* [WHAT YOU NEED TO DO]
Line by line, copy the data below exactly.

* [SUPPLIED INFORMATION]
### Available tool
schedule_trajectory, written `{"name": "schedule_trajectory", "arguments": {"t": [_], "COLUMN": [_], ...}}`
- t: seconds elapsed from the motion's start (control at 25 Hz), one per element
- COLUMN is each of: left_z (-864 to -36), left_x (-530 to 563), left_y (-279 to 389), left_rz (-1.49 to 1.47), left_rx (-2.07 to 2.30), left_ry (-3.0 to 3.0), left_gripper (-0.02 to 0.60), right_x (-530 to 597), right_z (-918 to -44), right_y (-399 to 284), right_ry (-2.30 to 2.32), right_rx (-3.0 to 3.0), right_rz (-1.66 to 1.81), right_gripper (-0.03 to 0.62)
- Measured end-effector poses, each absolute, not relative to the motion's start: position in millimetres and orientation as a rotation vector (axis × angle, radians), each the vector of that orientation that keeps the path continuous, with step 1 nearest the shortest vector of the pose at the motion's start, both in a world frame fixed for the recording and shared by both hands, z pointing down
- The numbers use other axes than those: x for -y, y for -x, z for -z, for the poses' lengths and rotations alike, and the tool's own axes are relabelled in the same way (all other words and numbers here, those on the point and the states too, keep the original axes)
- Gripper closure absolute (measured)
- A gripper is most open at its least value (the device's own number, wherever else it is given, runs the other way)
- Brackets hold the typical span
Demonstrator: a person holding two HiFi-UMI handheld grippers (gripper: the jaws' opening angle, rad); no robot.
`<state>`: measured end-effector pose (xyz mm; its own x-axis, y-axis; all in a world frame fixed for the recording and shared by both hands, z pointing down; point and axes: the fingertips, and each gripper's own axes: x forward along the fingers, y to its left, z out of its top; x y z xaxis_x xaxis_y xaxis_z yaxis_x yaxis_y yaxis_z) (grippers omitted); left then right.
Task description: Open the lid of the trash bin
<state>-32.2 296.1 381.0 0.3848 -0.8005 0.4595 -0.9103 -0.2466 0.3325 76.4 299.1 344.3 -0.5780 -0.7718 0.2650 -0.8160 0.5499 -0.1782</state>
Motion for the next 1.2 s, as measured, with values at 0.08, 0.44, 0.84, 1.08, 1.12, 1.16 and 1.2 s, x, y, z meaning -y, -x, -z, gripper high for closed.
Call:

* [SOLUTION TO THE EXERCISE]
### Available tool
schedule_trajectory, written `{"name": "schedule_trajectory", "arguments": {"t": [_], "COLUMN": [_], ...}}`
- t: seconds elapsed from the motion's start (control at 25 Hz), one per element
- COLUMN is each of: left_z (-864 to -36), left_x (-530 to 563), left_y (-279 to 389), left_rz (-1.49 to 1.47), left_rx (-2.07 to 2.30), left_ry (-3.0 to 3.0), left_gripper (-0.02 to 0.60), right_x (-530 to 597), right_z (-918 to -44), right_y (-399 to 284), right_ry (-2.30 to 2.32), right_rx (-3.0 to 3.0), right_rz (-1.66 to 1.81), right_gripper (-0.03 to 0.62)
- Measured end-effector poses, each absolute, not relative to the motion's start: position in millimetres and orientation as a rotation vector (axis × angle, radians), each the vector of that orientation that keeps the path continuous, with step 1 nearest the shortest vector of the pose at the motion's start, both in a world frame fixed for the recording and shared by both hands, z pointing down
- The numbers use other axes than those: x for -y, y for -x, z for -z, for the poses' lengths and rotations alike, and the tool's own axes are relabelled in the same way (all other words and numbers here, those on the point and the states too, keep the original axes)
- Gripper closure absolute (measured)
- A gripper is most open at its least value (the device's own number, wherever else it is given, runs the other way)
- Brackets hold the typical span
Demonstrator: a person holding two HiFi-UMI handheld grippers (gripper: the jaws' opening angle, rad); no robot.
`<state>`: measured end-effector pose (xyz mm; its own x-axis, y-axis; all in a world frame fixed for the recording and shared by both hands, z pointing down; point and axes: the fingertips, and each gripper's own axes: x forward along the fingers, y to its left, z out of its top; x y z xaxis_x xaxis_y xaxis_z yaxis_x yaxis_y yaxis_z) (grippers omitted); left then right.
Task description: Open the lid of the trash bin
<state>-32.2 296.1 381.0 0.3848 -0.8005 0.4595 -0.9103 -0.2466 0.3325 76.4 299.1 344.3 -0.5780 -0.7718 0.2650 -0.8160 0.5499 -0.1782</state>
Motion for the next 1.2 s, as measured, with values at 0.08, 0.44, 0.84, 1.08, 1.12, 1.16 and 1.2 s, x, y, z meaning -y, -x, -z, gripper high for closed.
Call:

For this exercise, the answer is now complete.